Prechtel felt like he kept with pacing more against Conway in the second match, and keeping that pace with the lower stance would help if he sees him again.

It's been a successful postseason career through Schuetter's first three years of high school, having made it to semi-state in as many years, and he's gotten more decorated this past year. Schuetter won the sectional and regional championships in the 195 as a sophomore, and successfully defended his sectional title his junior year.

"We got to be offensive, and we talked about that at the regional," Brescher said. "He kind of regressed a little bit, and he was a little more selective with offense. And we want him to attack more frequently, more viciously, like he has previous to the regional tournament. I think if he gets his offense going, and he can be the attack, that's going to definitely give him a benefit in his matches."

Popp has been one of Jasper's more reliable wrestlers, but he's made strides these last couple of weeks by winning a sectional championship in his class, and advancing to semi-state in his home gym as a regional runner-up.

“One match after another, he just continues to build his confidence,” Brescher said. “He took (Owen Valley sophomore Logan McGraw) down in the finals — had the lead, and we feel like he has the ability to beat anybody. He just needs to bring his best match into the semi-state.”

For the likes of Popp and Milanes, it’ll be their last chance to get to state with them graduating this year. It’s the third time Milanes is making it to semistate — but he hasn’t been able to get over the hump.

“I know I can beat these guys, but it’s not going to be easy,” Milanes said. “I have to work really hard in the wrestling room with my partners, and I think with their help, I will be able to make it.”

Popp, meanwhile, is the only one of the four who has never wrestled at semi-state, but an appearance at state could be earned this weekend.

“It’s definitely a big thing on my mind,” Popp said. “That’s one of my goals from as soon as I started wrestling was to eventually make it to state. Obviously, this time is not going to be easy to go, like always, but I think we can do it, and it’d be a really cool experience to go — especially my senior year.”

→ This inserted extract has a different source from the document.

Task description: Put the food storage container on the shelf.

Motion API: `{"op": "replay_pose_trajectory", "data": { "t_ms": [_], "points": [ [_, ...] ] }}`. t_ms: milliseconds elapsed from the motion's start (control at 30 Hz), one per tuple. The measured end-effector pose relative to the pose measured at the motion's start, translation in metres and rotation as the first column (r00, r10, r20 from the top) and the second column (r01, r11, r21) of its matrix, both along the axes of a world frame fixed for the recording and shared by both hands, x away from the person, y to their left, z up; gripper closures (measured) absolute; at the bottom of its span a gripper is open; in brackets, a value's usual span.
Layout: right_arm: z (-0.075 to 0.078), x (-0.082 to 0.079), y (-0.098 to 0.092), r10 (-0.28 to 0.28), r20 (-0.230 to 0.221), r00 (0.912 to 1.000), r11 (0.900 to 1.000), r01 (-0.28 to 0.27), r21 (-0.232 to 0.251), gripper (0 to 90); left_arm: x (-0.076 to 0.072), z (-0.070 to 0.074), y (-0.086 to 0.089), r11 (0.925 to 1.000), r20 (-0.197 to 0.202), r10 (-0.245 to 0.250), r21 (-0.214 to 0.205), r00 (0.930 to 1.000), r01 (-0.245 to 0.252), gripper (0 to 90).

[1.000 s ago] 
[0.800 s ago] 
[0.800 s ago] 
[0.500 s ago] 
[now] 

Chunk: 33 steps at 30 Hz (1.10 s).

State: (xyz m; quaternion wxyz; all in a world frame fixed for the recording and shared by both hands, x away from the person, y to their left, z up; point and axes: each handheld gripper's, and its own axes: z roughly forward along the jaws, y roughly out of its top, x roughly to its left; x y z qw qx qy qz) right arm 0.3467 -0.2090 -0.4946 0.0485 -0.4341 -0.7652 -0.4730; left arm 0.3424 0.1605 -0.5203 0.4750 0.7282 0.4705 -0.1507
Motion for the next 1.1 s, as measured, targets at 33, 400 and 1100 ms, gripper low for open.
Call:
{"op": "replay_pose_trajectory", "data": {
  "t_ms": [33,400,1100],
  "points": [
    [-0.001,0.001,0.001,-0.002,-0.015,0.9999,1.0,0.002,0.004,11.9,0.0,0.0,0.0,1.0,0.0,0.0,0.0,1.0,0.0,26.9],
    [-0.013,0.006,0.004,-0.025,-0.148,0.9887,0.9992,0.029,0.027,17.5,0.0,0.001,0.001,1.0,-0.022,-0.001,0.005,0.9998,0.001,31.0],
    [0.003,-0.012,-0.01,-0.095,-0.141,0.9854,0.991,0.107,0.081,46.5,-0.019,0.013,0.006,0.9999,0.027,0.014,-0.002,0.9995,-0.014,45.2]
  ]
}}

For any of them to make it to state, they’d have to finish in the top four this Saturday, and it could be the second time in three years the Wildcats sent someone to state, with Zachary Flynn going in 2019. They all would love to advance to state in their home gym.

“If we all make it to state, it kind of sets the standard that we’ve trying to build here ever since all of us got in here, and just keep improving to meet that standard, and be the best that we can possibly be,” Schuetter said.

“I know we can all do it,” Popp said. “It’s not going to be an easy route, but if we wrestle our matches, and we do what we know we can do, then we can compete with anybody.”